Re: Question about INSERT vs UPDATE

2003-06-15 Thread Becoming Digital
Consider going over Section 5.2.9 of the manual.
http://www.mysql.com/doc/en/Insert_speed.html

Edward Dudlik
Becoming Digital
www.becomingdigital.com


- Original Message -
From: Shane Bryldt [EMAIL PROTECTED]
To: [EMAIL PROTECTED]
Sent: Sunday, 15 June, 2003 01:12
Subject: Question about INSERT vs UPDATE


Hello,

I am new to the list, so pardon me if I am on the wrong one posting my
question.  If so, please direct me to the right place.

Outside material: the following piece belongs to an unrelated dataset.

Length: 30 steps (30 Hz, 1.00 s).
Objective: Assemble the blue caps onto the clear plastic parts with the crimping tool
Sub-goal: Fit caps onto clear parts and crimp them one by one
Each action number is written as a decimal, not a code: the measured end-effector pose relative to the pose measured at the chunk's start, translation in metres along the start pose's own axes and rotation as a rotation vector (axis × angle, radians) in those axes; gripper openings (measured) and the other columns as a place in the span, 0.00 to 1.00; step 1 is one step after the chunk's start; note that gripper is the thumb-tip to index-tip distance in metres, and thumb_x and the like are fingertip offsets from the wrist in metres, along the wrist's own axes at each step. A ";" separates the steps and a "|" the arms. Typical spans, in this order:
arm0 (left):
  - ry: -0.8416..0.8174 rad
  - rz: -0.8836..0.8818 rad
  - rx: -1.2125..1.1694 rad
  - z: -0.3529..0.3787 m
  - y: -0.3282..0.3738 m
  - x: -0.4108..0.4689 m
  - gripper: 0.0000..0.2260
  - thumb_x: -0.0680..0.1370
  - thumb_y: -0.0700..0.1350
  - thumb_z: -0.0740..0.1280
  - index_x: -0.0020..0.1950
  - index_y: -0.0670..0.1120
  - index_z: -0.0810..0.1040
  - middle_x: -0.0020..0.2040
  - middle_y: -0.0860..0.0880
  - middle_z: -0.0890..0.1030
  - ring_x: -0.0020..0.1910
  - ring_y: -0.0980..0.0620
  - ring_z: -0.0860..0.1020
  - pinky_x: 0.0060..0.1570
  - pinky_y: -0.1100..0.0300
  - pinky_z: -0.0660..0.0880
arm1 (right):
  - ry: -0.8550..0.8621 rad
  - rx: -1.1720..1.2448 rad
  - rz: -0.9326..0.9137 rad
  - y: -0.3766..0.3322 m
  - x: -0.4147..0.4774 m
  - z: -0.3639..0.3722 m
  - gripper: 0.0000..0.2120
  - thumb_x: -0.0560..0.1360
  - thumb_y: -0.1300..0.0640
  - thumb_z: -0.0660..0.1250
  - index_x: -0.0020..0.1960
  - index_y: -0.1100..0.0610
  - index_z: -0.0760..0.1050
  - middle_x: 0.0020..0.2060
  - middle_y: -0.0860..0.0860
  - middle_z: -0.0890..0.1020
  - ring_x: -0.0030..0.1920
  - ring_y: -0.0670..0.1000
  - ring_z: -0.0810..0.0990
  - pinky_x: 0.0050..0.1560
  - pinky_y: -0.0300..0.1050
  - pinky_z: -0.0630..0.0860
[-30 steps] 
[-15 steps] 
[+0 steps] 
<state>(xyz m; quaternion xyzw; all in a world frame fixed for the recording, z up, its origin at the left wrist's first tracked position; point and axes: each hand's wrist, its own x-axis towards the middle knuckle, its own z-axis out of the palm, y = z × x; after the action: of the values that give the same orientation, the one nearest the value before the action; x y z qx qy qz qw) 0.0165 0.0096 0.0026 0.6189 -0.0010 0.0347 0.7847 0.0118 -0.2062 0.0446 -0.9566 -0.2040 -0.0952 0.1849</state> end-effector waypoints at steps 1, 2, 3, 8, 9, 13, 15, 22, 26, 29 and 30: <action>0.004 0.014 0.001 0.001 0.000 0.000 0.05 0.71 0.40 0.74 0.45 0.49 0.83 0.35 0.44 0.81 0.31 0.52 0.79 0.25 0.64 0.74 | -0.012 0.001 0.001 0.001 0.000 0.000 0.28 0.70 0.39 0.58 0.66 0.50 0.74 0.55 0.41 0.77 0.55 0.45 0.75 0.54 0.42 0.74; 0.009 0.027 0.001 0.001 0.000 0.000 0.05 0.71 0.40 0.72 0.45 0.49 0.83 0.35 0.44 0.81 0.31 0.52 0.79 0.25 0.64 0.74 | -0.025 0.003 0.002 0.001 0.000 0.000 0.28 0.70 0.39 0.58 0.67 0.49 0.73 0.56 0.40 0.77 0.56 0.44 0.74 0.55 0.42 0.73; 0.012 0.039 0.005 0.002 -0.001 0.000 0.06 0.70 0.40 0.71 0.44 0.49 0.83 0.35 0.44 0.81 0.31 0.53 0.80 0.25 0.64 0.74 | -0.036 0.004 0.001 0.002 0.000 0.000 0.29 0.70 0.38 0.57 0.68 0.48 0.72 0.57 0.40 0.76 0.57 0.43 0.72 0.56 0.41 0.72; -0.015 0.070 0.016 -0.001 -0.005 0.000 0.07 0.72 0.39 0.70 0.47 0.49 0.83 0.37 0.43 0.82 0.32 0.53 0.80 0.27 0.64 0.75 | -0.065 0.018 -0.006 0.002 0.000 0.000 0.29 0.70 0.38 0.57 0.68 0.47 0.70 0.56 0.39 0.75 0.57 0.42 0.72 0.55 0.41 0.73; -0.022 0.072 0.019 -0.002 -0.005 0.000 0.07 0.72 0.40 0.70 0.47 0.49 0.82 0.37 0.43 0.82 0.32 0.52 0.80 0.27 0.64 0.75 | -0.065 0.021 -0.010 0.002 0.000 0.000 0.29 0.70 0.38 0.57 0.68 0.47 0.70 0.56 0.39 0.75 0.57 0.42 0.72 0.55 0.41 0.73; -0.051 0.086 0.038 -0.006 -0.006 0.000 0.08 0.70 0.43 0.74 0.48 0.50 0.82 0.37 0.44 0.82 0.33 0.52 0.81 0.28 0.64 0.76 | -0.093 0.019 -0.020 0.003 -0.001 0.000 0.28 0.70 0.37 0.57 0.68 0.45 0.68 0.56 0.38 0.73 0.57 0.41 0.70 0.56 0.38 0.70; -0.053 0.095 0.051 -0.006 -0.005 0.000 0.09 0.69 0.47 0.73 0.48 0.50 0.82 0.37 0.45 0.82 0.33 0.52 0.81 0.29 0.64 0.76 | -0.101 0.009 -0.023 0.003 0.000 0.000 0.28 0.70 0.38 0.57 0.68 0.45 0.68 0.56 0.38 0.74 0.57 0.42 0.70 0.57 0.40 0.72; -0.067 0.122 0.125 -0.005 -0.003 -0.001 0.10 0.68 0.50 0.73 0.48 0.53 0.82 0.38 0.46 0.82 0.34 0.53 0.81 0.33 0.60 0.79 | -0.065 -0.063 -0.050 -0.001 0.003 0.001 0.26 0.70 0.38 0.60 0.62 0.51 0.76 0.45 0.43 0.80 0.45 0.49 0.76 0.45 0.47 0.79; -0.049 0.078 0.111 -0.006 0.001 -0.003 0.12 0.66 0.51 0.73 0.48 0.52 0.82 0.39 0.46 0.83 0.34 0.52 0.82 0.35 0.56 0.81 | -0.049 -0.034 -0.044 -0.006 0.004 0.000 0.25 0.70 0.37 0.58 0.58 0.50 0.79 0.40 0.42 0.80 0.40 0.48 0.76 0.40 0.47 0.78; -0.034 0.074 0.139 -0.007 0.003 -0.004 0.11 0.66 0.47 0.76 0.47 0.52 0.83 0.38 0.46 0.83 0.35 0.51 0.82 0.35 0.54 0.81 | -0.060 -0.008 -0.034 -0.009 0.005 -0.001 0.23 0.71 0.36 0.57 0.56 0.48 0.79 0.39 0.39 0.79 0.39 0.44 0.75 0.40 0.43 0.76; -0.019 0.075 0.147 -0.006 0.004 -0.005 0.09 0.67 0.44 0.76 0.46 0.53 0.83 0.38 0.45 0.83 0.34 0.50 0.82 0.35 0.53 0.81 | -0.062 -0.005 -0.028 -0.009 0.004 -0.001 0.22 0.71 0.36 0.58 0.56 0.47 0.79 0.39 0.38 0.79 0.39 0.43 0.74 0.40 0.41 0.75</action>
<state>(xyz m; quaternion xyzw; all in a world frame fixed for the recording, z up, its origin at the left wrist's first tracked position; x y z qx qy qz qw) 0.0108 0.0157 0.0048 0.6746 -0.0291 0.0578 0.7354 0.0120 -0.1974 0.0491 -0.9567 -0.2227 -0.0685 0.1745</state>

My question is in regards to the efficiency of INSERT statements. I have
gone over some of the optimizations, and on a machine running the client and
MySQL 4 server, DELETEing a table and repopulating it with ~48k records via
INSERT, I have come to the conclusion that, regardless of hardware, the delay
will be too significant (on a test machine it ran about 25 seconds).
What I am curious to know, is whether there is a significant increase if I
switch my method of saving from a complete memory dump, to a partial memory
dump.  The overhaul involved would require a lot of code restructuring.  The
situation is this, approximately 10k of those 48k records are actually modified
regularily.  If I overhaul the code to indicate when a record needs to be
updated, or inserted, and only call the appropriate action, is the performance
going to be significantly better?
Keeping in mind it would have to search the 48k records to UPDATE the 10k
modified records, as well as potentially INSERT new records (very few if any).
With 48k records, is updating 10k records faster than simply deleting and
reinserting every record?

Alternatively, is there any way speeding up the INSERT time can be achieved?
First, I am using the default format, I believe is MyISAM.  Second, I have used
table locking to optimize writing before the table is deleted and repopulated,
and unlocked after all records are inserted.  Third, I am using multiple INSERT
lists (of 1000 records inserted at a time).  Whether the lists is with 100, or
1000, I get about the same results of 25 seconds.  I realize the hardware I am
using is not significantly powerful, but I think there is some optimization I
could make.  Can you preallocate a definite number of rows for a large insert
operation?

Any assistance would be appreciated, this project is flexible towards new ideas
to make the dumping more efficient.  The alternative has been considered to use
a method of UPDATEing records immediately when changes are made in memory.
Transaction overhead could become an issue however, with 10k+ records actively
changing at any given time.  With an UPDATE method, dumping frequently may
actually reduce the time required for the process, since it would update fewer
records.

Anyone with some insight on this would be much appreciated if they could offer
some ways to speed up the process.

Thanks,
-Shane


-- 
MySQL General Mailing List
For list archives: http://lists.mysql.com/mysql
To unsubscribe:http://lists.mysql.com/[EMAIL PROTECTED]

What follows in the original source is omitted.